El canciller de Cuba, Bruno Rodríguez, ha criticado enérgicamente la reciente política migratoria implementada por el Gobierno de Estados Unidos, destacando que esta se ha convertido en un mecanismo excluyente que únicamente favorece a los más acaudalados. Según Rodríguez, mientras se intensifican las deportaciones de migrantes indocumentados, se permite que solo los millonarios puedan obtener la residencia legal en el país mediante inversiones exorbitantes. «El problema migratorio en EE. UU. se ha convertido en un nuevo negocio del Gobierno estadounidense», afirmó durante una conferencia de prensa, señalando la profunda injusticia de esta situación.
La propuesta de la nueva visa denominada «tarjeta dorada» fue anunciada recientemente por el presidente Donald Trump, quien enfatizó que esta medida permitirá a los extranjeros adquirir la nacionalidad estadounidense a cambio de una inversión mínima de cinco millones de dólares en el país. Esta política se presenta como un reemplazo del programa EB-5, que antes exigía una inversión inferior pero seguía el mismo objetivo de atraer capital extranjero. La nueva orientación ha suscitado un fuerte debate en torno a la desigualdad en el acceso a la nacionalidad, planteando serias preguntas sobre la moralidad de priorizar a los ricos sobre aquellos que simplemente buscan una vida mejor.
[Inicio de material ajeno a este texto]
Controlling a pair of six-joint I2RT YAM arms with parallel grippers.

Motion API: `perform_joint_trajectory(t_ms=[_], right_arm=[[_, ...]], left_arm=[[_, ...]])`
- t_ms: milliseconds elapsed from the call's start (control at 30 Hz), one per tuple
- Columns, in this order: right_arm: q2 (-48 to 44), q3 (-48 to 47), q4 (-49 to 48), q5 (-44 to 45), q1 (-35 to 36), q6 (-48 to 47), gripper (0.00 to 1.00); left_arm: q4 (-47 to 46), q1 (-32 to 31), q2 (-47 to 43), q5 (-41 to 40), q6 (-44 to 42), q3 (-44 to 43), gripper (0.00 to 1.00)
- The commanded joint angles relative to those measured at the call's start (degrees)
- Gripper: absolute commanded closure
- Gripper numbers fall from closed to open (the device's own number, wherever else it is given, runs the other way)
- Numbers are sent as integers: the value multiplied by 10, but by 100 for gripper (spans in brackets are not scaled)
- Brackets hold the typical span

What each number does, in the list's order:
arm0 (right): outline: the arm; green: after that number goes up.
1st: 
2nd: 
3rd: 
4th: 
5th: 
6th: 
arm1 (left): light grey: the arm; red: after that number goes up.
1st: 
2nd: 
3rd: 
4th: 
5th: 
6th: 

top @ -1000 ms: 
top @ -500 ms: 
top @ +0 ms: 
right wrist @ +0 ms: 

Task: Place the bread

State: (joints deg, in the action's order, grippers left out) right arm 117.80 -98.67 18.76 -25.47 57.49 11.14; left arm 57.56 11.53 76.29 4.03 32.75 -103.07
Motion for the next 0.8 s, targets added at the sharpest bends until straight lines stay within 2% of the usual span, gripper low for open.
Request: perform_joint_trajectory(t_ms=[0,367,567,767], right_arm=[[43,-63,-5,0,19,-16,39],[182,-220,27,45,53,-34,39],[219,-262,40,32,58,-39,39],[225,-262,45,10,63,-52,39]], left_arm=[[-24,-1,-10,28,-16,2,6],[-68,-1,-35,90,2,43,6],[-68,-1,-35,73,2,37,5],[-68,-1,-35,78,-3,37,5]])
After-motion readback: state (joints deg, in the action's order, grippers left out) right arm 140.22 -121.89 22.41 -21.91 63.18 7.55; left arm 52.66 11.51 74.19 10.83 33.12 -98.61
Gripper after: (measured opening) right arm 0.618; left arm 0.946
Howard Lutnick, secretario de Comercio de EE. UU., ha defendido el esquema, afirmando que la selección de inmigrantes basada en su capacidad económica beneficiará a la economía nacional. «Serán ricos y tendrán éxito. Gastarán mucho dinero, pagarán muchos impuestos y emplearán a muchas personas», sostuvo Lutnick, subrayando la creencia del Gobierno en que esta nueva política será extraordinariamente exitosa. Sin embargo, las voces críticas apuntan que tal enfoque ignora las contribuciones significativas de los migrantes indocumentados que, a pesar de su situación, han sido parte esencial de la fuerza laboral estadounidense.
A medida que la administración Trump promulga estas medidas, las prácticas de redadas y deportaciones masivas contra migrantes indocumentados continúan, levantando alarmas sobre la violación de derechos humanos en el proceso. Diversos organismos internacionales han hecho eco de estas inquietudes, denunciando que el enfoque del Gobierno de EE. UU. no solo contraviene principios fundamentales de derechos humanos, sino que también atenta contra acuerdos internacionales que promueven un trato justo hacia todos los migrantes, independientemente de su estatus económico. Estas acciones han generado un sistema que deja a muchos, que buscan mejores oportunidades, en una situación de vulnerabilidad y abandono.
La creciente disparidad en la política migratoria estadounidense resalta un contradictorio enfoque hacia la inmigración: por un lado, se facilita el acceso a los ricos, y por otro, se persigue sin piedad a aquellos que llegan en busca de una vida digna. Mientras el canciller Bruno Rodríguez continúa su crítica, la comunidad internacional observa con preocupación cómo el Gobierno de EE. UU. prioriza el interés económico sobre los derechos humanos, creando un panorama en el que el acceso a la nacionalidad se convierte en un privilegio reservado para unos pocos. La discusión sobre la ética de estas políticas seguirá siendo un tema candente en el ámbito internacional.